Ségolène Royal a-t-elle « inspiré » Barack Obama, comme elle l'a prétendu, puis démenti ? Si Benoît Thieulin confie trouver l'expression un peu osée, il évacue le débat en abordant le fond : « Le Web politique au fond s'inspire des usages sociaux du Web et il passe son temps à se copier à améliorer les outils. »

Ne pas croire pour autant qu'il manie la langue de bois, arme préférée des politiques qu'il n'est pas. S'il croît en Ségolène Royal, il tient aussi à son indépendance d'esprit.
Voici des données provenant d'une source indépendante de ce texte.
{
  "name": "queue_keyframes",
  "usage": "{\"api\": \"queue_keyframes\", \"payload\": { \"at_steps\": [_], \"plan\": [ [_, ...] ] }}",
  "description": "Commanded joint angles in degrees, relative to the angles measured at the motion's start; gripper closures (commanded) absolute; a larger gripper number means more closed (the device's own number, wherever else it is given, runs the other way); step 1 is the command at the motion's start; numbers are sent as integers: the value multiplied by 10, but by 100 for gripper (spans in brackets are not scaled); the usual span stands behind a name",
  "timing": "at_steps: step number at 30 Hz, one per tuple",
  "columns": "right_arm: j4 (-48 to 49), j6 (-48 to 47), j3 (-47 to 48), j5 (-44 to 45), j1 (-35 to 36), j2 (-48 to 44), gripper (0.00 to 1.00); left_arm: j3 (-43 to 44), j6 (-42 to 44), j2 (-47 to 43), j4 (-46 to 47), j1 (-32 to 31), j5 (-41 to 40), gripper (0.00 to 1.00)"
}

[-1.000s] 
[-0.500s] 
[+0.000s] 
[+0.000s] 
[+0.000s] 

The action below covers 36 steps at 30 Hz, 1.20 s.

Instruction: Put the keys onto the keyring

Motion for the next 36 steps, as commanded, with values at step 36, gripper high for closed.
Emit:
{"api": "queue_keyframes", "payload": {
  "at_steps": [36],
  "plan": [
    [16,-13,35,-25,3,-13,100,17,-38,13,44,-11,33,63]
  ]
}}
Il se félicite de « la constitution et l'organisation d'un mouvement politique alternatif à côté du PS » en 2007, mais reconnaît aussi l'échec des synthèses des propositions des adhérents de Désirs d'avenir.

1 électeur sur 14 convaincu par le porte-à-porte

Mais, aujourd'hui, il préfère se concentrer sur l'étude de la campagne d'Obama, sur Internet et sur le terrain. Une campagne menée de main de maître, qui a été le fruit d'un nombre impressionnant d'études statistiques, rappelées par Benoît Thieulin : « Quand vous distribuez 100 000 tracts, vous arrivez à convaincre un électeur. » Alors que le ratio est de 1 sur 100 pour le démarchage au téléphone. Et de 1 sur 14 pour le porte-à-porte.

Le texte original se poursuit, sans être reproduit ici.